Exercise brief: Copy the entries exactly. Leave out any pictures.

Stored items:
= = = =
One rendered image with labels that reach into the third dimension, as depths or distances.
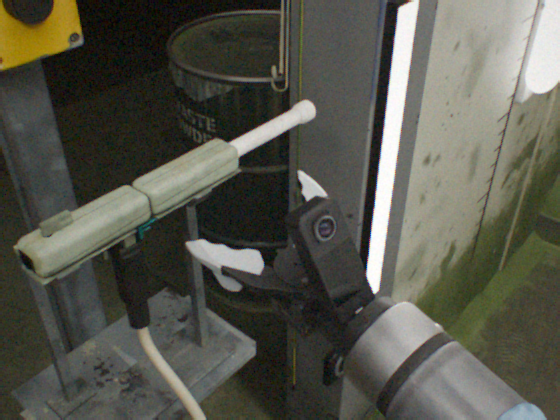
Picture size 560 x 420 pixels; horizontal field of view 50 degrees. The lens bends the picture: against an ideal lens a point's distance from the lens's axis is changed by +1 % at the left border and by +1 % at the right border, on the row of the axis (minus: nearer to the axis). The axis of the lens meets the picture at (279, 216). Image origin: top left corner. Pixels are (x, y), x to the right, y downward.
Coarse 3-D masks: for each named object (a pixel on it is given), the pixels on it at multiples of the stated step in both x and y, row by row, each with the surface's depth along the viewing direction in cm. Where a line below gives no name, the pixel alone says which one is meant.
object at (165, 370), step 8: (144, 328) 85; (144, 336) 85; (144, 344) 86; (152, 344) 86; (152, 352) 86; (152, 360) 86; (160, 360) 86; (160, 368) 86; (168, 368) 86; (168, 376) 86; (176, 376) 86; (176, 384) 86; (176, 392) 86; (184, 392) 85; (184, 400) 85; (192, 400) 86; (192, 408) 85; (200, 408) 86; (192, 416) 86; (200, 416) 86
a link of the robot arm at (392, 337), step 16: (400, 304) 52; (384, 320) 51; (400, 320) 51; (416, 320) 51; (432, 320) 53; (368, 336) 51; (384, 336) 50; (400, 336) 50; (416, 336) 50; (432, 336) 50; (352, 352) 51; (368, 352) 50; (384, 352) 50; (400, 352) 49; (352, 368) 51; (368, 368) 50; (384, 368) 49; (352, 384) 53; (368, 384) 50; (384, 384) 49; (368, 400) 52
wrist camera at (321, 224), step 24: (288, 216) 51; (312, 216) 50; (336, 216) 52; (312, 240) 51; (336, 240) 52; (312, 264) 52; (336, 264) 53; (360, 264) 54; (336, 288) 53; (360, 288) 54; (336, 312) 54
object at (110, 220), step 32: (256, 128) 88; (288, 128) 91; (192, 160) 79; (224, 160) 81; (128, 192) 73; (160, 192) 74; (192, 192) 78; (64, 224) 67; (96, 224) 68; (128, 224) 72; (32, 256) 64; (64, 256) 66; (128, 256) 75; (128, 288) 78
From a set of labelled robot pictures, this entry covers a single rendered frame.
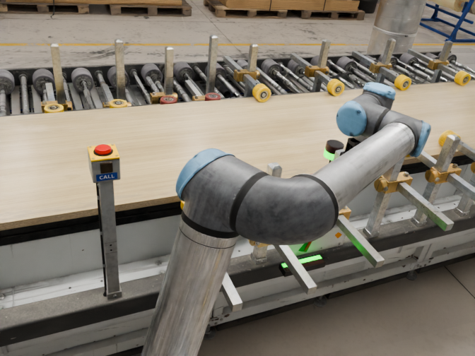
= = = =
Result of the exercise:
One rendered image with labels that reach into the third dimension, as depths or distances.
Picture size 560 x 420 pixels; horizontal field of view 50 degrees. The lens bends the picture: against an ideal lens a point's distance from the lens's axis is changed by +1 % at the left border and by +1 % at the right border, on the row of the axis (minus: nearer to the axis). The axis of the lens meets the picture at (279, 216). Image origin: top left corner. Pixels are (x, y), x to the right, y downward.
Coarse 3-D masks: for each named object (a pixel on it is given), the pixels on it at multiples of the stated step in both x and y, row by row, each with the surface's depth along the viewing direction in cm. Where a line below gives no name, the pixel alone says which one is meant.
object at (165, 370), step 8: (144, 328) 85; (144, 336) 85; (144, 344) 86; (152, 344) 86; (152, 352) 86; (152, 360) 86; (160, 360) 86; (160, 368) 86; (168, 368) 86; (168, 376) 86; (176, 376) 86; (176, 384) 86; (176, 392) 86; (184, 392) 85; (184, 400) 85; (192, 400) 86; (192, 408) 85; (200, 408) 86; (192, 416) 86; (200, 416) 86
a link of the robot arm at (392, 337), step 16: (400, 304) 52; (384, 320) 51; (400, 320) 51; (416, 320) 51; (432, 320) 53; (368, 336) 51; (384, 336) 50; (400, 336) 50; (416, 336) 50; (432, 336) 50; (352, 352) 51; (368, 352) 50; (384, 352) 50; (400, 352) 49; (352, 368) 51; (368, 368) 50; (384, 368) 49; (352, 384) 53; (368, 384) 50; (384, 384) 49; (368, 400) 52
wrist camera at (321, 224), step 24: (288, 216) 51; (312, 216) 50; (336, 216) 52; (312, 240) 51; (336, 240) 52; (312, 264) 52; (336, 264) 53; (360, 264) 54; (336, 288) 53; (360, 288) 54; (336, 312) 54
object at (110, 220), step 32: (256, 128) 88; (288, 128) 91; (192, 160) 79; (224, 160) 81; (128, 192) 73; (160, 192) 74; (192, 192) 78; (64, 224) 67; (96, 224) 68; (128, 224) 72; (32, 256) 64; (64, 256) 66; (128, 256) 75; (128, 288) 78
From a set of labelled robot pictures, this entry covers a single rendered frame.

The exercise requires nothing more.